24 & 25 October 2020, Saint Martin’s Cathedral Ieper
Composed especially for the 2014-2018 centenary, Composer Piet Swerts created ‘A Symphony of Trees’ as homage to the City of Ypres and to Poet and Composer Ivor Gurney. This magnificent work, which concludes the Feniks project, will be performed by ‘Koninklijke Harmonie Ypriana’ (Royal Wind Band), which will be celebrating its own centenary in 2020.

Walking routes

Feniks Walk, Ypres – 2,3 km

The Feniks walk takes you to all the most remarkable reconstruction sites in Ypres. Follow the circuit between the Colaertplein and the Market Square, passing some of the city’s most outstanding buildings along the way.

The walk, including a number of fascinating ‘did you knows’ about the reconstruction, can be consulted free of charge via the app ‘Ypres Salient 1914-1918: From the ashes’.
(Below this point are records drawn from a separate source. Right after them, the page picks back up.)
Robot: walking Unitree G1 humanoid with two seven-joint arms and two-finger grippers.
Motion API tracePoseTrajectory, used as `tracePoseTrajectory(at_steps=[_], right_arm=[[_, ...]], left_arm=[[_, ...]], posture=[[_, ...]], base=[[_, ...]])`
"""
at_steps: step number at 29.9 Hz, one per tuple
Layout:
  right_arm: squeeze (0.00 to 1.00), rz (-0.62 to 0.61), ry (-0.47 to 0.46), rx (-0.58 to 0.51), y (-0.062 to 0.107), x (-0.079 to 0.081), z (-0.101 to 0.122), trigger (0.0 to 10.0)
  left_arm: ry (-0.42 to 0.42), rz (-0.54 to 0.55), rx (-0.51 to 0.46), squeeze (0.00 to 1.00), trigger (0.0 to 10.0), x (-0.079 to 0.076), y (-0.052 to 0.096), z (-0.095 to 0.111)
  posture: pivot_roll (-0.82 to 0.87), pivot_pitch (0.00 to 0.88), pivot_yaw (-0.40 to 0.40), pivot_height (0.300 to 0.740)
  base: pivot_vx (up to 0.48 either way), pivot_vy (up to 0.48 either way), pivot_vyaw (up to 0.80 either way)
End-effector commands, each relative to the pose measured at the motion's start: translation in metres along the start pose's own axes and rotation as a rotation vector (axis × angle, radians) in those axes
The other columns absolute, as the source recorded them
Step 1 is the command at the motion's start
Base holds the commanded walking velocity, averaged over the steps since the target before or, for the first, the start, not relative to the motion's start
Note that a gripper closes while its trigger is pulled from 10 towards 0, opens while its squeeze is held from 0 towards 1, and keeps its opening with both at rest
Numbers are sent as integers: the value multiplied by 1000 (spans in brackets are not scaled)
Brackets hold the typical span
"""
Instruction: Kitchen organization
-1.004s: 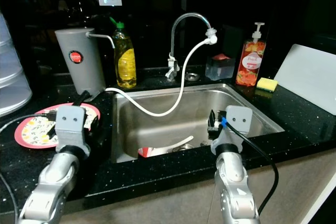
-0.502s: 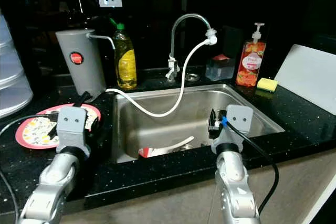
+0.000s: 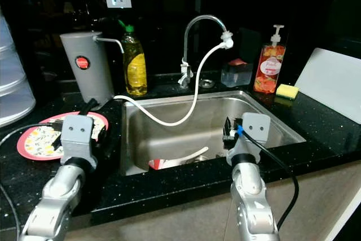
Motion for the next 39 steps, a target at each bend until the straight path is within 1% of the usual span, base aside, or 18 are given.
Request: tracePoseTrajectory(at_steps=[1, 5, 9, 12, 14, 19, 23, 25, 28, 29, 30, 31, 32, 33, 34, 35, 36, 39], right_arm=[[0, 1, 5, 2, -2, 2, 0, 10000], [0, 10, 13, -5, -1, 4, 0, 10000], [0, -31, 6, 4, 0, -4, 0, 10000], [0, -11, 14, 9, 1, -1, -2, 10000], [0, 3, 23, 5, 1, 0, 0, 10000], [0, -7, 26, 4, 1, -3, 2, 10000], [0, -5, 30, 7, 1, -4, 1, 10000], [0, -11, 28, 12, 1, -5, 0, 10000], [0, 5, 31, 5, 1, -2, 1, 10000], [0, 7, 32, 4, 1, -2, 1, 10000], [0, 7, 32, 4, 1, -2, 1, 10000], [0, -2, 31, 7, 1, -3, 0, 10000], [0, -8, 26, 9, 1, -4, 0, 10000], [0, -8, 26, 9, 1, -4, 0, 10000], [0, -7, 24, 9, 0, -3, 1, 10000], [0, -7, 24, 9, 0, -3, 1, 10000], [0, -2, 25, 8, 1, -3, 1, 10000], [0, -1, 25, 14, 2, -2, -1, 10000]], left_arm=[[-16, -7, -6, 0, 10000, -1, -2, 1], [-15, -6, -5, 0, 10000, 1, -4, 1], [-23, -5, -5, 0, 10000, 4, -6, 2], [-28, -5, -10, 0, 10000, 6, -8, 3], [-48, 12, -13, 0, 10000, 13, -12, 4], [-99, 38, -19, 0, 10000, 27, -15, 7], [-117, 35, -9, 0, 10000, 30, -15, 6], [-204, 39, 13, 0, 10000, 37, -17, 7], [-363, -14, 39, 0, 10000, 42, -17, 11], [-397, -25, 42, 0, 10000, 43, -17, 12], [-397, -25, 42, 0, 10000, 43, -17, 12], [-448, -61, 68, 0, 10000, 43, -17, 12], [-544, -103, 77, 0, 10000, 43, -17, 16], [-544, -103, 77, 0, 10000, 43, -17, 16], [-617, -145, 98, 0, 10000, 43, -15, 18], [-617, -145, 98, 0, 10000, 43, -15, 18], [-658, -181, 125, 0, 10000, 43, -13, 18], [-681, -248, 241, 0, 10000, 41, -6, 14]], posture=[[-27, 0, 3, 740], [-36, 0, 17, 740], [-35, 0, 7, 740], [-49, 0, 9, 740], [-64, 0, 1, 740], [-66, 0, -3, 740], [-64, 0, -5, 740], [-59, 0, -13, 740], [-56, 0, 1, 740], [-56, 0, 1, 740], [-56, 0, 1, 740], [-51, 0, -4, 740], [-47, 0, -4, 740], [-47, 0, -4, 740], [-49, 0, 3, 740], [-49, 0, 3, 740], [-47, 0, 7, 740], [-45, 7, 0, 740]], base=[[0, 0, 0], [0, 0, 0], [0, 0, 0], [0, 0, 0], [0, 0, 0], [0, 0, 0], [0, 0, 0], [0, 0, 0], [0, 0, 0], [0, 0, 0], [0, 0, 0], [0, 0, 0], [0, 0, 0], [0, 0, 0], [0, 0, 0], [0, 0, 0], [0, 0, 0], [0, 0, 0]])
Point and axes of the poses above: a point about 5 cm out from each wrist's last joint towards the gripper, its own y axis pointing back from the gripper into the wrist, its own z axis along the axis of the wrist's last joint, x = y × z, the point moved 2 cm from there along -y, pointing out of the wrist towards the gripper, and after that the axes turned 2 degrees about y, right-handed, at the moved point
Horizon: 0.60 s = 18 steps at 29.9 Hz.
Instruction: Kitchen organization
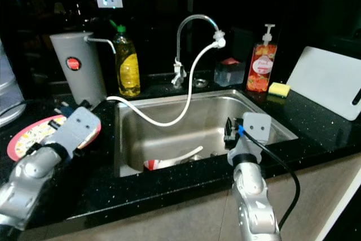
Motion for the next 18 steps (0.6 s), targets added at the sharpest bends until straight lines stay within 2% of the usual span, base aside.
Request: tracePoseTrajectory(at_steps=[1, 9, 13, 18], right_arm=[[0, 0, 12, 14, 2, 1, -3, 10000], [0, 10, 14, 15, 2, 2, -2, 10000], [0, 8, 13, 13, 1, 1, -2, 10000], [0, 11, 11, 14, 1, 3, -2, 10000]], left_arm=[[-43, -81, 87, 0, 10000, -6, 4, -6], [-81, -146, 173, 0, 10000, -12, 10, -16], [-85, -117, 264, 0, 10000, -13, 12, -32], [-135, -112, 309, 0, 10000, -12, 14, -41]], posture=[[-45, 7, 0, 740], [-46, 2, -2, 740], [-42, 3, -2, 740], [-44, 3, -1, 740]], base=[[0, 0, 0], [0, 0, 0], [0, 0, 0], [0, 0, 0]])
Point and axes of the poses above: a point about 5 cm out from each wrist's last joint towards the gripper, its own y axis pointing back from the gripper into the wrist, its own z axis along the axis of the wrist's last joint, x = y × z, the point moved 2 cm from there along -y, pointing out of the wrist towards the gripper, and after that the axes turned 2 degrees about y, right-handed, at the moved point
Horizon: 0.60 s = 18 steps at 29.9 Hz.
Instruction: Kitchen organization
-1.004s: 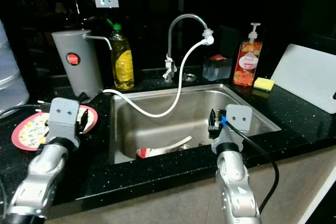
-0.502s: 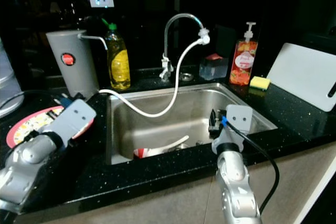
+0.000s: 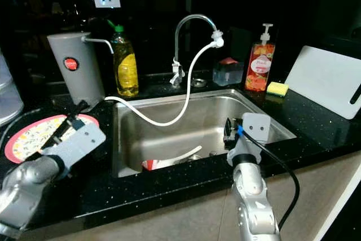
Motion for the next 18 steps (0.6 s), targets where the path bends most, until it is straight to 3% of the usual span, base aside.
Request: tracePoseTrajectory(at_steps=[1, 12, 13, 15, 16, 17, 18], right_arm=[[0, 5, 11, 10, 1, 1, -2, 10000], [0, 1, 12, 8, 1, 0, -2, 10000], [0, 1, 11, 8, 1, 0, -2, 10000], [0, 1, 11, 9, 1, 0, -2, 10000], [0, 2, 11, 9, 1, 0, -2, 10000], [0, 2, 10, 10, 1, 0, -2, 10000], [0, 2, 10, 10, 1, 0, -2, 10000]], left_arm=[[-48, 6, 60, 0, 10000, 2, 0, -12], [-21, 9, 110, 0, 10000, -2, -2, -22], [-23, 11, 116, 0, 9098, -1, -2, -24], [-24, 12, 120, 0, 9098, -1, -2, -24], [-24, 14, 123, 0, 4941, -1, -2, -25], [-25, 14, 128, 0, 2392, -1, -3, -26], [-25, 14, 128, 0, 2392, -1, -3, -26]], posture=[[-44, 3, -1, 740], [-47, 0, 0, 740], [-47, 0, 1, 740], [-47, 0, 1, 740], [-48, 0, 2, 740], [-48, 0, 2, 740], [-48, 0, 2, 740]], base=[[0, 0, 0], [0, 0, 0], [0, 0, 0], [0, 0, 0], [0, 0, 0], [0, 0, 0], [0, 0, 0]])
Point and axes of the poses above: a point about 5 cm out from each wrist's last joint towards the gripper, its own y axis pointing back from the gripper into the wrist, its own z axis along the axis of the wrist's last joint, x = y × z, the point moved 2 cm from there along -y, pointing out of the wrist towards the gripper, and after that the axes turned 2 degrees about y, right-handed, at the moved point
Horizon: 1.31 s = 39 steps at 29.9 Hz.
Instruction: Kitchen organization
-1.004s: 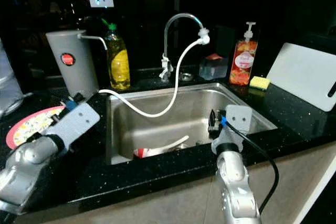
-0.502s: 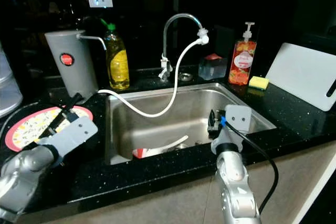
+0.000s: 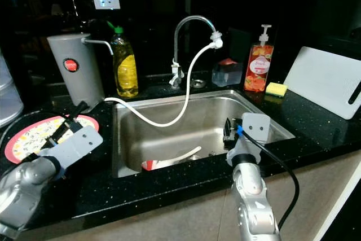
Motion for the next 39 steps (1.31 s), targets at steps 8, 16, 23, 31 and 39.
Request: tracePoseTrajectory(at_steps=[8, 16, 23, 31, 39], right_arm=[[0, 0, 10, 9, 2, 0, -1, 10000], [0, 3, 9, 11, 2, 0, -2, 10000], [0, 5, 10, 12, 2, 0, -2, 10000], [0, 15, 10, 14, 1, 2, -2, 10000], [0, 21, 11, 15, 1, 3, -3, 10000]], left_arm=[[-26, -66, 73, 0, 3176, -14, -1, -17], [-38, -89, 65, 0, 10000, -19, 0, -16], [-29, -127, 59, 0, 10000, -26, 1, -15], [-6, -220, 16, 0, 10000, -43, 6, -5], [-25, -307, -33, 0, 10000, -59, 12, 5]], posture=[[-48, 1, 2, 740], [-48, 3, 1, 740], [-48, 4, 0, 740], [-47, 3, -1, 740], [-49, 0, -5, 740]], base=[[0, 0, 0], [0, 0, 0], [0, 0, 0], [0, 0, 0], [0, 0, 0]])
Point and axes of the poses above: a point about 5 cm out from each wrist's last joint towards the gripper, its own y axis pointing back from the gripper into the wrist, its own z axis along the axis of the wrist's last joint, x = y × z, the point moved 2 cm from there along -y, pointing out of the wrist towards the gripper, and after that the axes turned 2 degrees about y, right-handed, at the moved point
‘Footsteps’, Diksmuide – 3 km

With this walk you can follow in the footsteps of the pioneers of the reconstruction in Diksmuide, who brought the town back to life after the war.
The map is available at Tourism Diksmuide (Grote Markt 6).

Follow the Feniks / Feniks 2020, Nieuwpoort – 3 km

Follow the Phoenix through the historic town centre of Nieuwpoort.
The map is available at Toerisme Nieuwpoort (Marktplein 7 & Hendrikaplein 1).

‘Zonnebeke reborn’ – 4 km

A new heritage walk ‘Zonnebeke reborn: what after the Great War?’, forms part of the series ‘Stories along the way’ and tells the story of how life and society in Zonnebeke recovered after the First World War. The map is available (€ 5) at Toerisme Zonnebeke (Berten Pilstraat 5a).

Sound walk ‘The Wild West’, Langemark-Poelkapelle – 8,5 km

A carousel of stories about the reconstruction of a village and the recovery of the police system in the ‘Wild West’. The map is available at Toerisme Langemark-Poelkapelle (Kasteelstraat 1), Infopunt Oud Gemeentehuis (Guynemerplein 5) and Guynemerpaviljoen (Brugseweg 126).